Ingin sekali rasanya
bisa sesekali mengintip kediaman Mami; mencari tahu masih atau sudah perginya
Arya dari sana. Sekian kali dan berkali-kali lamanya, keinginan itu hanya
tersimpan sebagai beban.
“Ras, kenapa
melamun?”
“Ah, kau pulang
saja dulu,” kataku, “aku mau tidur.”
“Jam berapa ini mau
tidur?”
“Terserah
aku,”jawabku ketus, “badan-badanku sendiri.”
Kutinggalkan saja
dia di tempatnya. Sedangkan aku terburu-buru sekali berlalu kemudian dengan
parau kututup pintu, kukunci dari dalam dan tak kuhiraukan lagi panggilannya yang
menghiba kasihan.
Tiba-tiba, air
mataku tertumpah. Dunia ini serasa kejam buatku. Selalu saja berkehendak tanpa
memedulikan parasaanku. Dikiranya batukah aku ini. Bertubi-tubi dihantam
sedemikian keras oleh segumpalan keganasan karbondioksida malam.
Arya, rasa bersalah
itu tak bisa lepas. Mencariku ke mana pun aku melarikan diri. Padahal hanya dia
satu-satunya manusia yang masih tersisa. Tak hanya tangis tapi juga mampu
menghadirkan tawa.
Setiap kali
mengamati dapur, seolah-olah ada dia di sana sedang mempersiapkan sesuatu
untukku. Ketika mendiami meja makan, dia pun turut hadir dan memberikanku
sesuapan. Tersenyum sejenak lalu menghilang kemudian.
Yang demikian itu
sungguh mampu merontokkan kesadaranku.

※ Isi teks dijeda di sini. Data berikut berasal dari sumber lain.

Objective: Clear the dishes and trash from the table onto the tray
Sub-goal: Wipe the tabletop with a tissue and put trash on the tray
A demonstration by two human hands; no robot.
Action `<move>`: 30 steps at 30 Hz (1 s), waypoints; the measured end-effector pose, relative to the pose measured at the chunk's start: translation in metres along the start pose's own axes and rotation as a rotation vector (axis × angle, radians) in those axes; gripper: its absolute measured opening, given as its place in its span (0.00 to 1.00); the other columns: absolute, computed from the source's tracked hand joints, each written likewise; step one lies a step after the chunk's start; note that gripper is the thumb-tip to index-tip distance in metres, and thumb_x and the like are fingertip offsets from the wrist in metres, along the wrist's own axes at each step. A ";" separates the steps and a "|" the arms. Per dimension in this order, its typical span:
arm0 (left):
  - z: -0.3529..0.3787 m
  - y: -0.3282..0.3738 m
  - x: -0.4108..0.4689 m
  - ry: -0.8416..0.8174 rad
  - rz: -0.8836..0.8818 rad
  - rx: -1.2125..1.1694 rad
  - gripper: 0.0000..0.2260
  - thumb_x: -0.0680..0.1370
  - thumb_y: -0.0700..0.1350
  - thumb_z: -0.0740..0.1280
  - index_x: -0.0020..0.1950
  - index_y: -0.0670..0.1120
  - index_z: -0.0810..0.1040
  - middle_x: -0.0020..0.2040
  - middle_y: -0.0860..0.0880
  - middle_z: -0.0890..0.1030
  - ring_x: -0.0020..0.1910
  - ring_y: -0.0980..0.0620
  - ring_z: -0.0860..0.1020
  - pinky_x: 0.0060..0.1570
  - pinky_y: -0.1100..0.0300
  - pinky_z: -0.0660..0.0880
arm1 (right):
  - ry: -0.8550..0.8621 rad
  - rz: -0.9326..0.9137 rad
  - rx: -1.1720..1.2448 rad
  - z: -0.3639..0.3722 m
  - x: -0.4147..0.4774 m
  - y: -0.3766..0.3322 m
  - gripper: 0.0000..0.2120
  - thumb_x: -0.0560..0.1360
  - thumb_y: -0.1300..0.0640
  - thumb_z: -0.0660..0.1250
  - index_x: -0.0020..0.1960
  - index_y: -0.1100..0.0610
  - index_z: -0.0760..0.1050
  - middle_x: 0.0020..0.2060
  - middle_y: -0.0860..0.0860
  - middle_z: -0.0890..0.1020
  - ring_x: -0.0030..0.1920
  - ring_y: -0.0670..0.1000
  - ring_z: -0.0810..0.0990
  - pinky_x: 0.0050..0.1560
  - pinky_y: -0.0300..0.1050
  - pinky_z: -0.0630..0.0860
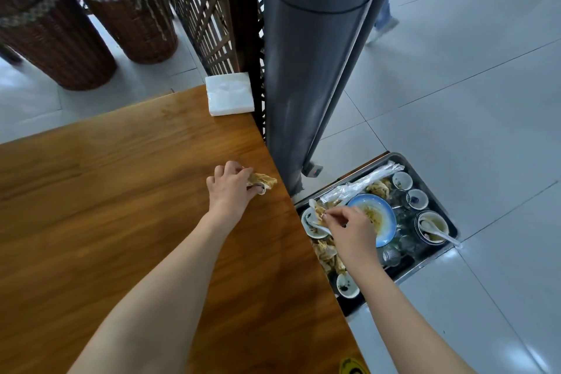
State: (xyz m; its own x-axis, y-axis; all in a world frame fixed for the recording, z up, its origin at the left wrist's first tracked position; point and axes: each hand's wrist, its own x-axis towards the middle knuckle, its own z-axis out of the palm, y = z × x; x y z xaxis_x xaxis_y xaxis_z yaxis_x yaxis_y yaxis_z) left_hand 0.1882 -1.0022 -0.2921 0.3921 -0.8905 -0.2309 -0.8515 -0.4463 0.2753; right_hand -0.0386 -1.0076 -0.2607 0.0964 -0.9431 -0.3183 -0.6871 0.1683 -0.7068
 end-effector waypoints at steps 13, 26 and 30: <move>0.004 0.003 -0.008 0.046 0.014 -0.036 0.13 0.78 0.53 0.66 0.60 0.49 0.77 0.67 0.49 0.71 0.68 0.45 0.63 0.63 0.49 0.60 | -0.004 -0.005 -0.016 -0.004 -0.002 0.002 0.04 0.76 0.55 0.68 0.45 0.46 0.75 0.41 0.39 0.74 0.48 0.49 0.76 0.57 0.60 0.73; 0.005 0.017 -0.023 0.127 -0.149 -0.070 0.09 0.78 0.52 0.66 0.55 0.50 0.77 0.57 0.51 0.78 0.61 0.48 0.68 0.59 0.51 0.57 | -0.009 -0.028 -0.051 0.000 -0.007 0.004 0.04 0.76 0.55 0.68 0.44 0.48 0.75 0.40 0.41 0.73 0.47 0.49 0.76 0.56 0.60 0.73; 0.001 0.022 -0.027 0.141 -0.248 -0.205 0.08 0.77 0.51 0.67 0.53 0.51 0.74 0.51 0.52 0.79 0.54 0.51 0.70 0.55 0.53 0.57 | -0.004 -0.017 -0.042 -0.002 -0.008 0.006 0.01 0.76 0.55 0.68 0.46 0.50 0.77 0.42 0.43 0.74 0.48 0.50 0.76 0.56 0.60 0.73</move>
State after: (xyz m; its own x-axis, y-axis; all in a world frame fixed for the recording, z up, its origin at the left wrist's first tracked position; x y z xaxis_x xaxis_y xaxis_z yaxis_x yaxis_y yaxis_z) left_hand 0.1586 -0.9877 -0.2808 0.6348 -0.7496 -0.1874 -0.6422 -0.6468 0.4115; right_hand -0.0445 -0.9996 -0.2610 0.1112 -0.9443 -0.3097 -0.7147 0.1406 -0.6851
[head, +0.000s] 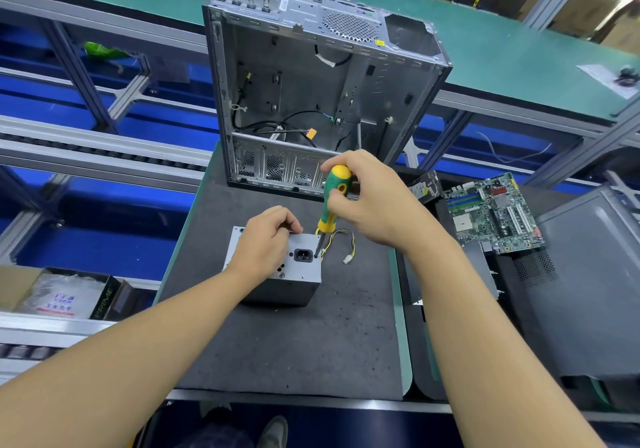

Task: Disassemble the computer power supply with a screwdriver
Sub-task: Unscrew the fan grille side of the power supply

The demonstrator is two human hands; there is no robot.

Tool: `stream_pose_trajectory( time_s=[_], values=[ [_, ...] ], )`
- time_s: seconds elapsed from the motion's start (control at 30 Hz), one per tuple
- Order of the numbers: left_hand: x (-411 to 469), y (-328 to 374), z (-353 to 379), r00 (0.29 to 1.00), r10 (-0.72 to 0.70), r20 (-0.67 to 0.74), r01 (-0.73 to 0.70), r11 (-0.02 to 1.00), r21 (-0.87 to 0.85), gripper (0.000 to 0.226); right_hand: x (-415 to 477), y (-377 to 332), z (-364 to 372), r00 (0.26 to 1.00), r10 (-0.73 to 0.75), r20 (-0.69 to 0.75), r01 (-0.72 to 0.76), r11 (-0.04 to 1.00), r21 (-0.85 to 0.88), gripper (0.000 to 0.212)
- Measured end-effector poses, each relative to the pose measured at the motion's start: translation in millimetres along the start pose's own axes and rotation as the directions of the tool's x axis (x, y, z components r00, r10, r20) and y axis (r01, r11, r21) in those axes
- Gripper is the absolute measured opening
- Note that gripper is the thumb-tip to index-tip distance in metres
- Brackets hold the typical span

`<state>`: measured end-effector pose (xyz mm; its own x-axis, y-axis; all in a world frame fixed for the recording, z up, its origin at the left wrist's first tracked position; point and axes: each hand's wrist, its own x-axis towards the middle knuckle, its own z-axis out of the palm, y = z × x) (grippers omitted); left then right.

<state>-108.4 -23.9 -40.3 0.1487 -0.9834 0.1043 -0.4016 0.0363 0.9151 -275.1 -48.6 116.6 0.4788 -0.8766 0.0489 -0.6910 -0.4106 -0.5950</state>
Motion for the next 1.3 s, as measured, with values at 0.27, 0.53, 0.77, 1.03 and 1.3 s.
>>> stream_pose_trajectory(
  time_s=[0.27, 0.53, 0.77, 1.03, 1.3],
  values=[
    [0, 0, 0, 1.0, -0.028, 0.006, 0.028, 1.0, 0.003, 0.037, 1, -3, -3, 1.0, 0.004, 0.031, -0.005, 1.0, 0.025, 0.051],
    [1, -1, 0, 0.999, -0.034, 0.015, 0.033, 0.999, 0.024, 0.039, 5, -6, -6, 0.995, 0.016, 0.099, -0.004, 0.992, -0.126, 0.042],
    [0, 0, 0, 0.999, -0.029, 0.021, 0.028, 0.999, 0.043, 0.039, 4, -4, -5, 0.996, -0.006, 0.092, 0.011, 0.999, -0.051, 0.016],
    [-4, 2, 3, 0.968, 0.12, 0.219, -0.165, 0.966, 0.2, 0.026, 4, -3, -5, 0.997, -0.071, 0.04, 0.075, 0.99, -0.117, 0.042],
    [0, -7, 5, 0.934, 0.215, 0.286, -0.304, 0.898, 0.318, 0.017, 1, 4, -2, 1.0, 0.005, -0.02, -0.005, 1.0, -0.022, 0.038]
  ],
)
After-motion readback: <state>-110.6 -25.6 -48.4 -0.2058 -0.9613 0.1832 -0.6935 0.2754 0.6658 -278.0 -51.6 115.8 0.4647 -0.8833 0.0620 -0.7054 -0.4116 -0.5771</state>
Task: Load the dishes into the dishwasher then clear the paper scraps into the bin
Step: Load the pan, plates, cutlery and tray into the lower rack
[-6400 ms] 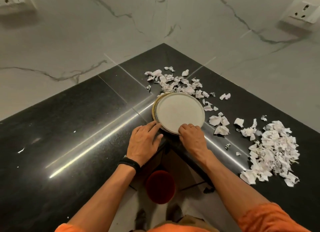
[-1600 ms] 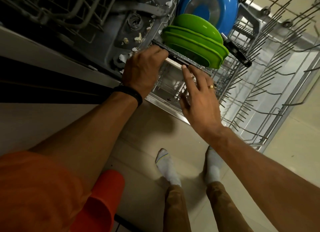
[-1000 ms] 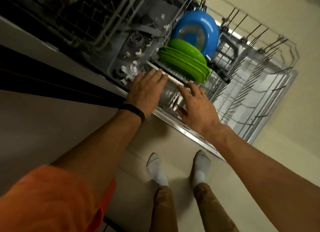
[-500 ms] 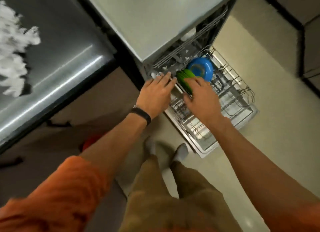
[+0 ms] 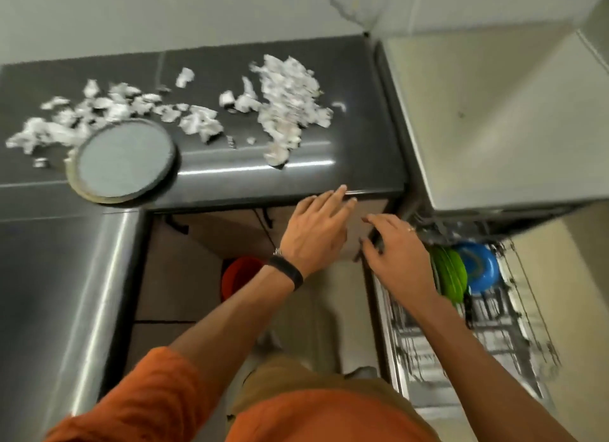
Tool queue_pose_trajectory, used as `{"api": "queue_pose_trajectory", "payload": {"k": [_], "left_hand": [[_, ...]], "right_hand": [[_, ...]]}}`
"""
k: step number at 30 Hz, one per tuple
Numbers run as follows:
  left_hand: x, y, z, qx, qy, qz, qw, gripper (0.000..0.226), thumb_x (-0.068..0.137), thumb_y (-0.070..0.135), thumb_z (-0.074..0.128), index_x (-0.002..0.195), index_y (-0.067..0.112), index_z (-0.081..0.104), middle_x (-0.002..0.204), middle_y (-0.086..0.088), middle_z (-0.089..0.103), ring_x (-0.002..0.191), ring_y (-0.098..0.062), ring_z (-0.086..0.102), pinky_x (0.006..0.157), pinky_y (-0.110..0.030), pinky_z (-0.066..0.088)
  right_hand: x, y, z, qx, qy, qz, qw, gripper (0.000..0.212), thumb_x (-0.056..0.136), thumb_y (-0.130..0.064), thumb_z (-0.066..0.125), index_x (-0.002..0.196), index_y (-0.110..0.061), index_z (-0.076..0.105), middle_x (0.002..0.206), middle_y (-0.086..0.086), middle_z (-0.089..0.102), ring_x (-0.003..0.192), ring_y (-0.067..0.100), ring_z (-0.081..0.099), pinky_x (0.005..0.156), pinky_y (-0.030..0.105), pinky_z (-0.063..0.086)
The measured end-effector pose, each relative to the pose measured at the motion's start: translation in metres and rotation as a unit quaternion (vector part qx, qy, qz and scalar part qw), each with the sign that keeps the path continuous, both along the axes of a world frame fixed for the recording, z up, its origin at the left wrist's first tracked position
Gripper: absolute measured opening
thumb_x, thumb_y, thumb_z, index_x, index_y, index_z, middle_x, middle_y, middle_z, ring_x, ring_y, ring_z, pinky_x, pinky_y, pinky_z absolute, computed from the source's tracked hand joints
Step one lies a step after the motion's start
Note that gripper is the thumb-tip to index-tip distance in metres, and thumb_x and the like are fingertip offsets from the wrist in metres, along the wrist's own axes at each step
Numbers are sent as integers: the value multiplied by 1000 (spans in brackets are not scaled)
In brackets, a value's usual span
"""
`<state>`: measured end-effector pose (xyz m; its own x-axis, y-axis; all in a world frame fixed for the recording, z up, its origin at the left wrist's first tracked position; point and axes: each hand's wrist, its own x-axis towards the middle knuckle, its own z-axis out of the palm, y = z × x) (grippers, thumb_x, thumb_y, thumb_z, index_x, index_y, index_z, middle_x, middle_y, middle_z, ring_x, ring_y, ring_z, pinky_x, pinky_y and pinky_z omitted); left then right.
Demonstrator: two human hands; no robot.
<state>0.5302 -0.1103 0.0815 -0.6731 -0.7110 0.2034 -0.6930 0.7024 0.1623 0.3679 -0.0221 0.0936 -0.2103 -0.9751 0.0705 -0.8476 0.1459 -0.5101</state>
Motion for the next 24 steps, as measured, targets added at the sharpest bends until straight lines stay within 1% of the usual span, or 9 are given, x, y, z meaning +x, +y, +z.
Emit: {"api": "queue_pose_trajectory", "payload": {"k": [3, 7, 10, 13, 16, 19, 22, 24], "left_hand": [[67, -22, 2, -1, 24, 59, 998, 49, 95, 28, 61, 143, 19, 54, 156, -10, 44, 137, -26, 49, 110, -47, 41], [166, -49, 5, -15, 27, 145, 989, 46, 93, 31, 58, 138, 19, 58, 152, -9, 49, 129, -26, 55, 106, -45, 44], [239, -64, 5, -20, 25, 214, 976, 47, 92, 34, 59, 137, 19, 59, 150, -10, 52, 125, -27, 58, 103, -45, 45], [293, -72, 7, -28, 29, 274, 961, 48, 92, 35, 60, 137, 20, 60, 148, -10, 53, 125, -28, 57, 103, -45, 44], [329, -74, 4, -21, 38, 335, 941, 48, 90, 35, 65, 136, 20, 61, 147, -8, 54, 126, -27, 57, 103, -45, 44], [351, -72, 0, -3, 54, 383, 922, 50, 88, 33, 69, 135, 19, 61, 148, -10, 54, 128, -29, 57, 104, -46, 45], [365, -71, -4, 20, 55, 421, 905, 53, 90, 37, 62, 140, 22, 56, 151, -11, 50, 133, -28, 53, 108, -45, 40], [372, -71, -6, 31, 58, 442, 894, 53, 92, 38, 59, 143, 24, 53, 153, -9, 48, 135, -26, 50, 110, -44, 36]], "right_hand": [[50, -40, 4, -26, 5, 42, 999, 38, 92, -23, 70, 129, -16, 66, 128, 5, 66, 117, 25, 60, 101, 38, 47], [133, -93, 3, -35, 14, 116, 993, 38, 90, -25, 71, 127, -20, 66, 124, -1, 67, 114, 23, 61, 97, 35, 49], [200, -130, 9, -42, 16, 172, 984, 39, 90, -27, 70, 129, -22, 66, 124, -5, 67, 115, 18, 59, 98, 33, 47], [252, -159, 15, -37, 32, 226, 973, 40, 91, -30, 70, 131, -23, 65, 125, -6, 66, 117, 17, 58, 96, 32, 48], [294, -187, 16, -37, 57, 278, 958, 39, 91, -28, 71, 130, -22, 67, 121, -4, 67, 115, 19, 60, 93, 33, 50], [331, -216, 14, -27, 88, 339, 936, 36, 94, -30, 68, 129, -22, 68, 119, -1, 67, 111, 23, 62, 90, 37, 51], [371, -243, 9, -7, 97, 395, 914, 33, 96, -34, 65, 127, -21, 69, 115, 1, 67, 107, 25, 63, 85, 41, 53], [394, -257, 3, -5, 127, 423, 897, 33, 97, -33, 64, 126, -18, 66, 115, 4, 66, 106, 28, 62, 84, 44, 53]]}}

Apalagi ketika Mbak Dian lagi-lagi pergi
sedang aku cuma sendiri. Terkadang, bahkan sampai tak nafsu makan lagi saat
kerinduanku kumat menengarai Arya yang lagi-lagi tidak ada.
Jika terus-terusan
seperti ini, aku takut tak sanggup menahan diri. Terlalu lama berpikir, otakku
mungkin akan membusuk saking seringnya dipanasi. Tapi, Arya tetap tak kembali.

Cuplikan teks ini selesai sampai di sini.